In an effort to understand the increase in overweight and obesity rates in recent decades,1 researchers have started looking at the role body image has with regard to weight management and weight levels. Body image takes on varying definitions, such as weight satisfaction, appearance satisfaction and size perception accuracy.2 Focusing on the perceptual component of body image, research has shown weight level perception to be a significant predictor of weight management behaviour.3 Individuals who perceive themselves as overweight are more likely to attempt weight loss4 than individuals perceiving themselves as normal weight. However, when investigating the accuracy of body size perception relative to actual size, research shows that a substantial proportion of adults assess their weight status incorrectly.5 With excess weight as a potential health risk factor6 and perception of excess weight being a prerequisite for making changes so as to lose weight, an accurate weight assessment is crucial. On the other hand, misperceived overweight and body dissatisfactions have potential physical and psychological consequences, as seen with, for example, anorexia. Therefore, more research on weight level perceptions and the development hereof is needed to understand the complexity of obesity and weight level developments as well as the consequences of weight perceptions and body image ideals.
Cash7 states that socialisation is fundamental for body weight and body image developments. The social context—the social, cultural, historical and physical setting—in which the individual operates as well as interpersonal relationships contribute greatly to the socialisation of the body prescribing certain values, standards and expectations with regard to body images and bodily perceptions.8, 9 According to family system theory, families live in complex systems with multiple simultaneous interactions where not only the actions and behaviours of each family member are shaped by but also shape the actions and behaviours of other family members.10 Accordingly, research suggests body image to be formed in childhood.2
There is a significant correlation in weight levels for siblings in childhood as well as adulthood.11, 12 And although genetic contributions appear substantial, with studies indicating heritability estimates of 40–90%,13 research has also shown that common environmental factors and shared parental and family domains have a significant part concerning sibling-correlated body mass index (BMI) levels and population variations in BMI levels.14, 15, 16, 17 Price and Swigert18 document a considerable amount of variation in body weight between siblings, even twins, and therefore stress the potential for research on factors influencing within-family differences in weight and obesity. As such, both genetic and social factors have a part concerning family weight similarities, but the significance of the behavioural, cultural, environmental and social conditions must not be overlooked or underestimated.19 Furthermore, siblings are shown to provide significant social comparison standards for individual weight,20 body image developments21 and bodily satisfactions22 in adulthood.

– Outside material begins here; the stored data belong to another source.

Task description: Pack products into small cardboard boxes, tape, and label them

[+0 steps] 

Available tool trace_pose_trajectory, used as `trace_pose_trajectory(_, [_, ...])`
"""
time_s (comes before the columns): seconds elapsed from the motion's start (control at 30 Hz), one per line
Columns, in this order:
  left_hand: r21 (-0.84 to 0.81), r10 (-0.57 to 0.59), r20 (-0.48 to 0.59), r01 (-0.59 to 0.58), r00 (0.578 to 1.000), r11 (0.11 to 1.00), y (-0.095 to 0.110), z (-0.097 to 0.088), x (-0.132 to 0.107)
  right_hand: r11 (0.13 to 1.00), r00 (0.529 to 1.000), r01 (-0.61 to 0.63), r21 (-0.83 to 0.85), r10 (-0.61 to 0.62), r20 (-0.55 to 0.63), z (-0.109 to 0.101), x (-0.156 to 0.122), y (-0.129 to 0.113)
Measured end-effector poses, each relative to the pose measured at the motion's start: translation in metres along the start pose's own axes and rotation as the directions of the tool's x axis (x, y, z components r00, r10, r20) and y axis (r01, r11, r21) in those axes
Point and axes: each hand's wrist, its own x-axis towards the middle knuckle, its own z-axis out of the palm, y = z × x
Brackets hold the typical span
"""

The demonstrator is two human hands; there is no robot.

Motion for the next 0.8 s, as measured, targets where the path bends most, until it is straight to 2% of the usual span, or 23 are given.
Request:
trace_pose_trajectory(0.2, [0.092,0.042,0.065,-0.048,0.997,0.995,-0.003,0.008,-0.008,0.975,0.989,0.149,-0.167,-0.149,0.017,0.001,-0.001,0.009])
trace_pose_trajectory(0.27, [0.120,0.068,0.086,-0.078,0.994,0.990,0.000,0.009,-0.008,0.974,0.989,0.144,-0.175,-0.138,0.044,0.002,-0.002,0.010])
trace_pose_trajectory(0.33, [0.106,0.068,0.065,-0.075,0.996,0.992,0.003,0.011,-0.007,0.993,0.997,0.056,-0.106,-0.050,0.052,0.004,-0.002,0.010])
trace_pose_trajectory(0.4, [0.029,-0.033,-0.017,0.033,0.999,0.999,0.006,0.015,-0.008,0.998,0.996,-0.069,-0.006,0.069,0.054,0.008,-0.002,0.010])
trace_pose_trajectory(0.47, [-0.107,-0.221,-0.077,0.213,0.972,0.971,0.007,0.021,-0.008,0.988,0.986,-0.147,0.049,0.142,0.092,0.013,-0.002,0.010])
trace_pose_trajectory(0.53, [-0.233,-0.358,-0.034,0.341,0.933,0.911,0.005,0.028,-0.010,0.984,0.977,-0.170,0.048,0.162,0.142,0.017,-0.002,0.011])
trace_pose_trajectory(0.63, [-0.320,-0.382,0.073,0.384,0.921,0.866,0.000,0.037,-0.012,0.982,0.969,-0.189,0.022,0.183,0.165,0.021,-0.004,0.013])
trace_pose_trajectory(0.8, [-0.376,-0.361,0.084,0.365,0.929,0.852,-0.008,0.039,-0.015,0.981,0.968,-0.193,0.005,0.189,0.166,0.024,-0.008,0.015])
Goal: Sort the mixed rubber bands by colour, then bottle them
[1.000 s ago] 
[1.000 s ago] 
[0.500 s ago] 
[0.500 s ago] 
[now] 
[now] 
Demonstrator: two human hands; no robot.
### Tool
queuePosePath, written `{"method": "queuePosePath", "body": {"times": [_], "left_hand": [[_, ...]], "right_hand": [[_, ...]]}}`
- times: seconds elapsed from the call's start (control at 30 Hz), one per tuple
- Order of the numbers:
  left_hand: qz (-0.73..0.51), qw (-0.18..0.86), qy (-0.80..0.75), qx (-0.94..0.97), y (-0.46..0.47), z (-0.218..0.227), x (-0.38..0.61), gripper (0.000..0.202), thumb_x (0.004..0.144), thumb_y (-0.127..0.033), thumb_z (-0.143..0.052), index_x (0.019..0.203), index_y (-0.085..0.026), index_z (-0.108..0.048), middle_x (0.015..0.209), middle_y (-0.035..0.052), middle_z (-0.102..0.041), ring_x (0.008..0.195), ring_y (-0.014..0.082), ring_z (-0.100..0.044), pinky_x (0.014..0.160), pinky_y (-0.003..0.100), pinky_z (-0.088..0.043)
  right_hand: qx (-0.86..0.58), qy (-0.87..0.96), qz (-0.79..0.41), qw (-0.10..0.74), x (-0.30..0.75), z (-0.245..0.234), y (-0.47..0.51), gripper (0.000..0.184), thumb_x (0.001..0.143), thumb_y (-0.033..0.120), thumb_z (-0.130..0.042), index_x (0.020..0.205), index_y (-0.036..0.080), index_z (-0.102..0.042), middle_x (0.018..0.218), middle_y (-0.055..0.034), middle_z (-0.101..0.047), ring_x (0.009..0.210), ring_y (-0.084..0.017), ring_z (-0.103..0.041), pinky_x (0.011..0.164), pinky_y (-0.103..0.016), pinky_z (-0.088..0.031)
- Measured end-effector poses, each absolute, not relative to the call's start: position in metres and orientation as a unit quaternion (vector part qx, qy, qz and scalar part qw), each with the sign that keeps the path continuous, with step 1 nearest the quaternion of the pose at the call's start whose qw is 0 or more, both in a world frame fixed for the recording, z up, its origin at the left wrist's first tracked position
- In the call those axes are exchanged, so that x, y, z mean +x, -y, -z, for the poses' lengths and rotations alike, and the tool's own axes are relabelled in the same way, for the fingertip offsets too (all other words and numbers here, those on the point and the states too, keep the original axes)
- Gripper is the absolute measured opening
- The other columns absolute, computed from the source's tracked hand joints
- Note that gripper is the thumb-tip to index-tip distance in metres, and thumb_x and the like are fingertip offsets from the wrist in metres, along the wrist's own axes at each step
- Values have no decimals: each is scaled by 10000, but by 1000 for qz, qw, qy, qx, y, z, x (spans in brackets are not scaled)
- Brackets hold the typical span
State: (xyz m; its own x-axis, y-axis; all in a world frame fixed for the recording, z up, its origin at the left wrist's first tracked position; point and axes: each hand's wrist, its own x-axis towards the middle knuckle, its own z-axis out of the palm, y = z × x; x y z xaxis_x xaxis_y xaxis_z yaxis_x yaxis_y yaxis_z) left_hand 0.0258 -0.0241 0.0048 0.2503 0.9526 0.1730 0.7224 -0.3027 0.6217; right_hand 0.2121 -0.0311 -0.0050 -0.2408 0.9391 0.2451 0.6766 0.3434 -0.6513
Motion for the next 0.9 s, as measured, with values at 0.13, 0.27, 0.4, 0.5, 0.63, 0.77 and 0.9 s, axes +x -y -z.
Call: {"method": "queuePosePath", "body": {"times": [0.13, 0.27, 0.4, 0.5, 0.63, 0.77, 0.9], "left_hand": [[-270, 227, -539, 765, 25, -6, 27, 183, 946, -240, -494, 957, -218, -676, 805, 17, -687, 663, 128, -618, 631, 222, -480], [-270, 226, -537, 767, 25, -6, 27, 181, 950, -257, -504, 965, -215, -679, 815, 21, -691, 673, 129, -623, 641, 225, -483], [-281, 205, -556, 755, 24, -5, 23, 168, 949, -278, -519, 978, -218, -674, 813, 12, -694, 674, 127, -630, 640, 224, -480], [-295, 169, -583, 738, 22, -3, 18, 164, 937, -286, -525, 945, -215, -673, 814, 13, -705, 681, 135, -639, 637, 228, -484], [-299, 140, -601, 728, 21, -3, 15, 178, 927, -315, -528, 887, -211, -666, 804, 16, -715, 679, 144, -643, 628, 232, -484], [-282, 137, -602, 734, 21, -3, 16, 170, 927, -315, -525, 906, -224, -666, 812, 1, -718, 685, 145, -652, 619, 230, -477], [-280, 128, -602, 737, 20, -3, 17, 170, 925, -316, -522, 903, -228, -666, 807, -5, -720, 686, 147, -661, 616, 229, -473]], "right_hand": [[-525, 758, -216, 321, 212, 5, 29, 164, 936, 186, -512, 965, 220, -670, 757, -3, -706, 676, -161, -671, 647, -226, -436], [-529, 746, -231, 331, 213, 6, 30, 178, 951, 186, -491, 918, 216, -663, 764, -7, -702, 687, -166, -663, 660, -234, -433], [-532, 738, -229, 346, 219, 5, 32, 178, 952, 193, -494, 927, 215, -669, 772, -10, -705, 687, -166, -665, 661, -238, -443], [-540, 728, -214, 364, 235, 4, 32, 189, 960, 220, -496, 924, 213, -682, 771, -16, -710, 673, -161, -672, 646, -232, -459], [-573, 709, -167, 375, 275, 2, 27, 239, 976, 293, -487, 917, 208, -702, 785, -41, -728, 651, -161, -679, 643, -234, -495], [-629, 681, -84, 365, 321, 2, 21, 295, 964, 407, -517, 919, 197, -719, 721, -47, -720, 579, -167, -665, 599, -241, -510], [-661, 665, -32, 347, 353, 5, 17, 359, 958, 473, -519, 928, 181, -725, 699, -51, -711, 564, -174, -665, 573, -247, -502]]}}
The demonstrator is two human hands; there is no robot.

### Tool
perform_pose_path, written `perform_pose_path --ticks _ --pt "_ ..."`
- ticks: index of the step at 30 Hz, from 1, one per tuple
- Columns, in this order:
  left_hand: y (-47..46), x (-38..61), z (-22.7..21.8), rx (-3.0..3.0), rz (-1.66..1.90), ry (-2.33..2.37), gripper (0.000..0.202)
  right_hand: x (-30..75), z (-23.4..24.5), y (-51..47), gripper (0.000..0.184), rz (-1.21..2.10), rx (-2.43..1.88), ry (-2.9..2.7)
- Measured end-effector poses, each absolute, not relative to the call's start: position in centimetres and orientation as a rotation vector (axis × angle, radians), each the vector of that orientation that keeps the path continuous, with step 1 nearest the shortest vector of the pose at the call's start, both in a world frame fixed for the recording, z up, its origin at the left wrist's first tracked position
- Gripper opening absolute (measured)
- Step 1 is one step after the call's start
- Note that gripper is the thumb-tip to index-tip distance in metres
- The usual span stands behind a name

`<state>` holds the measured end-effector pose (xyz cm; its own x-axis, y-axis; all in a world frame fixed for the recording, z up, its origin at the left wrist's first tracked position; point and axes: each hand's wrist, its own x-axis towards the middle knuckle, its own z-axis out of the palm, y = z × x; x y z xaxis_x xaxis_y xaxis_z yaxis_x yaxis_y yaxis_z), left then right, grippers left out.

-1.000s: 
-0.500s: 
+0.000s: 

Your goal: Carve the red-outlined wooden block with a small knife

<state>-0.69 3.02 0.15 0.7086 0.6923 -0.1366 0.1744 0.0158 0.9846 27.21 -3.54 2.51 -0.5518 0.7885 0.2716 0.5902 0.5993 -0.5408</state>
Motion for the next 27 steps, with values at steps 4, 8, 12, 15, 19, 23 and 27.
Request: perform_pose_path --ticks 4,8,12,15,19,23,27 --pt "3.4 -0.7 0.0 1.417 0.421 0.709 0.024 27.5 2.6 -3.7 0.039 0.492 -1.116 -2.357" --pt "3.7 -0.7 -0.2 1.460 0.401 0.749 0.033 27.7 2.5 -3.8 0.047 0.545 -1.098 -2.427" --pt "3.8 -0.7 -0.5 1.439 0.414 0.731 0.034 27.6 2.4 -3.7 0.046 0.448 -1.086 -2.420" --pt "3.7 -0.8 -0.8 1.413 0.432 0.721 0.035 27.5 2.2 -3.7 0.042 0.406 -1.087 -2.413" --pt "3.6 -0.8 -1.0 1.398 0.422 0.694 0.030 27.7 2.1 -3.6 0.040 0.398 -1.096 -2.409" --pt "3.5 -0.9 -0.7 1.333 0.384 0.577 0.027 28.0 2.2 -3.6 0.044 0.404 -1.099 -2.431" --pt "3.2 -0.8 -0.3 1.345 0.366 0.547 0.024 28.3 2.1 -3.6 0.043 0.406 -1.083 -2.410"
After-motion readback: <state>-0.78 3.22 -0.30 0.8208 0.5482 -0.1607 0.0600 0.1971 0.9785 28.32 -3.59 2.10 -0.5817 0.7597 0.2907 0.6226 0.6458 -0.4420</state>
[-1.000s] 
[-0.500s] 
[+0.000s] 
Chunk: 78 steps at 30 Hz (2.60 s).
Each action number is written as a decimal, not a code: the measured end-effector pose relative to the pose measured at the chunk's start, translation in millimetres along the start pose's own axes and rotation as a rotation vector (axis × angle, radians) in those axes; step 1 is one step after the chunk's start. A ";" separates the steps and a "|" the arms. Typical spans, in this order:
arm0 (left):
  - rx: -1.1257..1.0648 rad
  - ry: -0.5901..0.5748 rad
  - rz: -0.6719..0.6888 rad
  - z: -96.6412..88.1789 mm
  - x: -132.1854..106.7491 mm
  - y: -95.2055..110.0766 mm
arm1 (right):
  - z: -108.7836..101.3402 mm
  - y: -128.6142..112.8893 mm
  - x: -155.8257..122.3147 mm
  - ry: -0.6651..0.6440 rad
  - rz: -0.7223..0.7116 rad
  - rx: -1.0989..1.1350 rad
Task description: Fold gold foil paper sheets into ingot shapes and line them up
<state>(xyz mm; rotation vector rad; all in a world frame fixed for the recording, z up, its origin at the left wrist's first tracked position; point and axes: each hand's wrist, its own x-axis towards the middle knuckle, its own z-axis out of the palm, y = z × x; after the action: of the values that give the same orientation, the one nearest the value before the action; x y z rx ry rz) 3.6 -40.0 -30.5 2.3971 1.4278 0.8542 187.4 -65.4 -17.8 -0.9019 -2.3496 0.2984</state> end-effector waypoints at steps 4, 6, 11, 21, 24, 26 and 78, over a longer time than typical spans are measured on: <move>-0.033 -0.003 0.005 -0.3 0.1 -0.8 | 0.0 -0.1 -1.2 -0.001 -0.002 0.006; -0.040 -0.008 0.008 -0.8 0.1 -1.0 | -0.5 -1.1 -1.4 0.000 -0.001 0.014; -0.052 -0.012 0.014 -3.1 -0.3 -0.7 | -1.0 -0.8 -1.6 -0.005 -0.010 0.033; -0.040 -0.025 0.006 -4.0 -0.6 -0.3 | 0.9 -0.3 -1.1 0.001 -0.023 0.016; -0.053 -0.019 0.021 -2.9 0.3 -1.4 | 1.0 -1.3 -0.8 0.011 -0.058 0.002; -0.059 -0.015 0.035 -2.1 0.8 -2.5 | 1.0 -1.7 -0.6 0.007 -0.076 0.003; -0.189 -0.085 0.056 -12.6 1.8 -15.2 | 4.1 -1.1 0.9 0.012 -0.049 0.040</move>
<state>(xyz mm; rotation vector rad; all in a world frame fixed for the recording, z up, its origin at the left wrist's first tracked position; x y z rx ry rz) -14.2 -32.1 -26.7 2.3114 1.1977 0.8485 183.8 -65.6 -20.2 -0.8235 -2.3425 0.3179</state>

Viewing body image as a social construct, gender becomes a fundamental parameter with clear gender-differentiated norms with regard to femininity and masculinity and thereto connected weight levels.2 Significant gender differences in weight level perceptions have been established in previous literature. Empirical research shows that women are less frequently overweight,23 but more often perceive themselves as overweight.24, 25 Connecting research on gender and sibling weight levels, Price and Swigert18 show that siblings of the same gender tend to be more similar to each other in BMI than opposite-gender sibling pairs, irrespective of status as twins or non-twins. Likewise, Jacobson and Rowe26 find that weight correlations for same-sex siblings are higher than those for opposite-sex siblings. Moreover, Dubois et al.13 find sex differences in the heritability of body weight, with common environmental factors having a more important role for girls than boys in explaining the variability in BMI. According to Jacobson and Rowe,26 one explanation for this result could be the greater likelihood of engaging in weight control strategies for women, and thus sisters will exert a greater mutual influence on each other with regard to body image as well as weight and exercise behaviours compared with brothers with less interest in weight control strategies.
Drawing on these findings with regard to sibling influences on weight as well as gender-differentiated weight level perceptions and body images, this paper extends on previous research by examining the impact of sibling gender composition, sibling weight and sibling weight level perception on accuracy in adult weight level perceptions. The supposition is that siblings influence each other in childhood as well as adulthood with significant impact on adult weight levels and perceptions.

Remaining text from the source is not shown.